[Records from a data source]
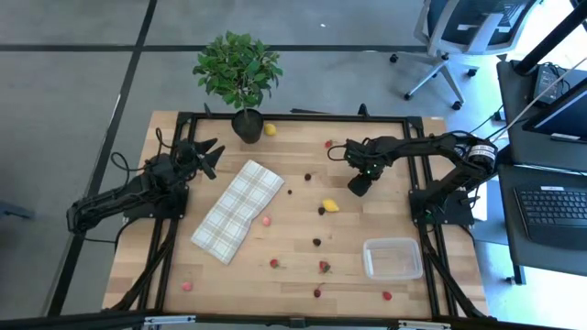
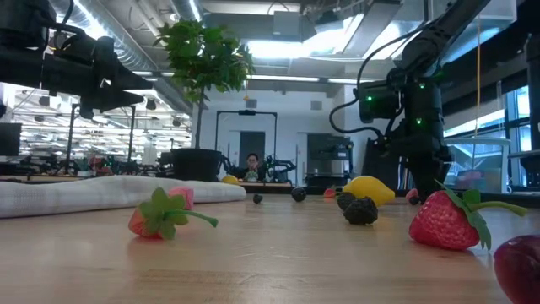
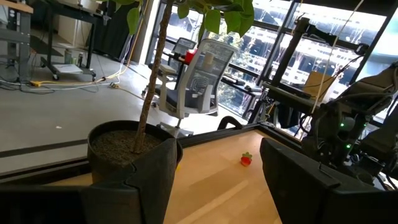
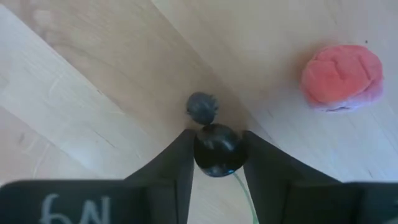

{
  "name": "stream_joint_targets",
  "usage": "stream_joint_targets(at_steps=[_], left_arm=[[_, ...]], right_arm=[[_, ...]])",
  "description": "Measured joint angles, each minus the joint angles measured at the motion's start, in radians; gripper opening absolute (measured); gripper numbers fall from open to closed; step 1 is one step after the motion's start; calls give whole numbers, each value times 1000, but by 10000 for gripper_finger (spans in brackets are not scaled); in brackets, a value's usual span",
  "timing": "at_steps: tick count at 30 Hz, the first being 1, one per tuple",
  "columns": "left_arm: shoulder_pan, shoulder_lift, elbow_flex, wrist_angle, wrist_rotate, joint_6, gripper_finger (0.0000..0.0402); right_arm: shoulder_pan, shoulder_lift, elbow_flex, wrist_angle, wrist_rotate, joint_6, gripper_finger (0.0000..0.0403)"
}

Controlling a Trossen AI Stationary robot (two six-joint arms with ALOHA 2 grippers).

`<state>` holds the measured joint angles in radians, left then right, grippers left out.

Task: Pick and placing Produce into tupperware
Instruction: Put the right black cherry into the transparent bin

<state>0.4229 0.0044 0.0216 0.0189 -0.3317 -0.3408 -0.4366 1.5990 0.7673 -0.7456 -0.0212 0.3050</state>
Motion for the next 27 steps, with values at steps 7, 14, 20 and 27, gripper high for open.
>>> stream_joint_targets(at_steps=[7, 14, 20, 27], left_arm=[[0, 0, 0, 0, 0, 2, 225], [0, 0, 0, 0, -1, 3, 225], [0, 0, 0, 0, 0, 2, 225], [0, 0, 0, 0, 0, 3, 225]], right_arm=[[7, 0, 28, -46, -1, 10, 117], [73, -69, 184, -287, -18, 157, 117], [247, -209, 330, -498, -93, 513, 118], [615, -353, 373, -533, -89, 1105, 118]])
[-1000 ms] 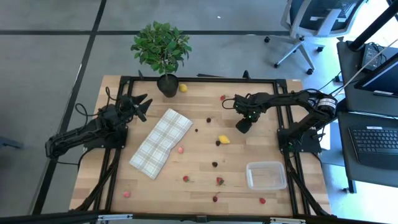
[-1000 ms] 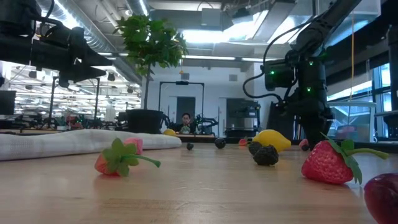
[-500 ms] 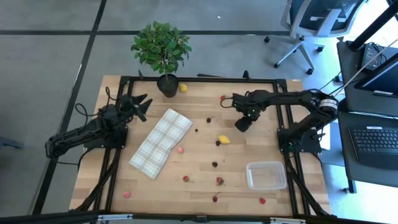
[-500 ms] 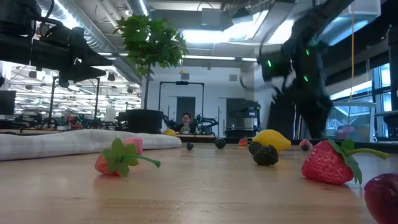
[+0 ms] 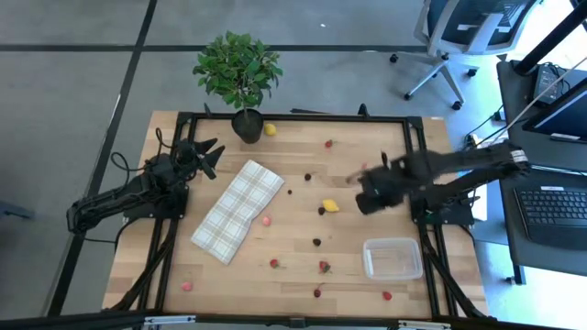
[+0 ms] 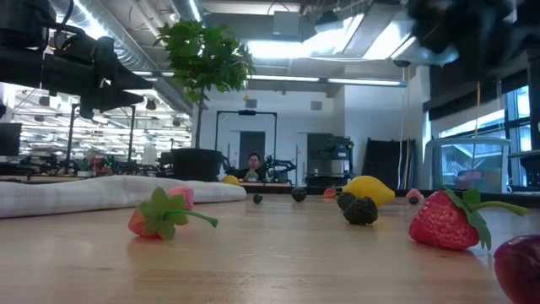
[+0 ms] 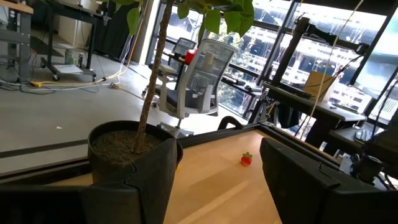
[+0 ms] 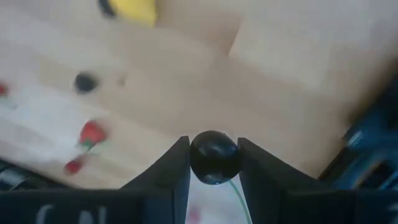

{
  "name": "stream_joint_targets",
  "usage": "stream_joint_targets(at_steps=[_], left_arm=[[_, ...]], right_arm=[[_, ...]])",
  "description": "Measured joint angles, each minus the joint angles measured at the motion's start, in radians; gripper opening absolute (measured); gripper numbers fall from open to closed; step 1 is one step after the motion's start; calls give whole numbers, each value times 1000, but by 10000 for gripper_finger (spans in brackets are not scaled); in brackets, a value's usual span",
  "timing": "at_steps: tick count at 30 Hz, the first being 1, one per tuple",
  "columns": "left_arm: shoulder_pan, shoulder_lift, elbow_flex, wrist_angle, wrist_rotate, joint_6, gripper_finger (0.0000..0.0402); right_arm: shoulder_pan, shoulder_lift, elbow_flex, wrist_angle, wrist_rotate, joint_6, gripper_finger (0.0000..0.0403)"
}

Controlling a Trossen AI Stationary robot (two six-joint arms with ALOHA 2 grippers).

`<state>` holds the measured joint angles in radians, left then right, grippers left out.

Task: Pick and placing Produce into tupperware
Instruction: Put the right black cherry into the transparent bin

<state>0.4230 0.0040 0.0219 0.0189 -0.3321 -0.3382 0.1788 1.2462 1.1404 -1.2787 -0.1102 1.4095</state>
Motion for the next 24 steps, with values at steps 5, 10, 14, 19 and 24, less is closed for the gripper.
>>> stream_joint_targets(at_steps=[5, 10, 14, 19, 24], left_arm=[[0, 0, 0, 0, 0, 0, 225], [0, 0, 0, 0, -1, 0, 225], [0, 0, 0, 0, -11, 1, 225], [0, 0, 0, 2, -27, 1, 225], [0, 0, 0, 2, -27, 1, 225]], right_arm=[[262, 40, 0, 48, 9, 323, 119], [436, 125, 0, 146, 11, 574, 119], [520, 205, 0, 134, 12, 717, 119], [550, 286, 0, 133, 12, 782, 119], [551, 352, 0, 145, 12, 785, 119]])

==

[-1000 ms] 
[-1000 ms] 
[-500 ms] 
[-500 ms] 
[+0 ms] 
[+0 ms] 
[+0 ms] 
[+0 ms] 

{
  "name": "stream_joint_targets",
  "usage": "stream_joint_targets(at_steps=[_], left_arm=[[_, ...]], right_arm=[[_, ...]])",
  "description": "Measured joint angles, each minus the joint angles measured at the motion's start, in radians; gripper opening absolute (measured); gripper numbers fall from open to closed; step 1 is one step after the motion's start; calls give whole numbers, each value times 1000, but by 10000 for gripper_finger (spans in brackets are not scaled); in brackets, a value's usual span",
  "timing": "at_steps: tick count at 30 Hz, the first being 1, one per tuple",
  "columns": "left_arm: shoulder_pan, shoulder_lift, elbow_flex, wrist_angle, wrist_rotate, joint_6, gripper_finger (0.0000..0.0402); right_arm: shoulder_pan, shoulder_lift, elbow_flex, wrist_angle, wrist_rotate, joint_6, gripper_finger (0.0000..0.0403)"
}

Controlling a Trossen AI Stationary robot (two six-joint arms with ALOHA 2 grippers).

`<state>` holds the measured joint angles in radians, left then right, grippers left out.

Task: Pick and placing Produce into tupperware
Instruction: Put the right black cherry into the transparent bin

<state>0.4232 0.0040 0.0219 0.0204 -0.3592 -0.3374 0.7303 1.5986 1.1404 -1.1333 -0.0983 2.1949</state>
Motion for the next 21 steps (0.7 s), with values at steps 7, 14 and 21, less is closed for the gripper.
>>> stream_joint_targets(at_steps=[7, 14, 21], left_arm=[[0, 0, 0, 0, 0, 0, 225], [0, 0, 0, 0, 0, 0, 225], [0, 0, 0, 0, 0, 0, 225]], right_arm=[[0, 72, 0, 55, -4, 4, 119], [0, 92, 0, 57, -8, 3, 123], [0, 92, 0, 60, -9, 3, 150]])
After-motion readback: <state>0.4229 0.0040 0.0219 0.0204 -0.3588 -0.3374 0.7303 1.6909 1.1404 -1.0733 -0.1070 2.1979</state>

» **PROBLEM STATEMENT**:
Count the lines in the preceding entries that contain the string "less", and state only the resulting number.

» **TASK SOLUTION**:
2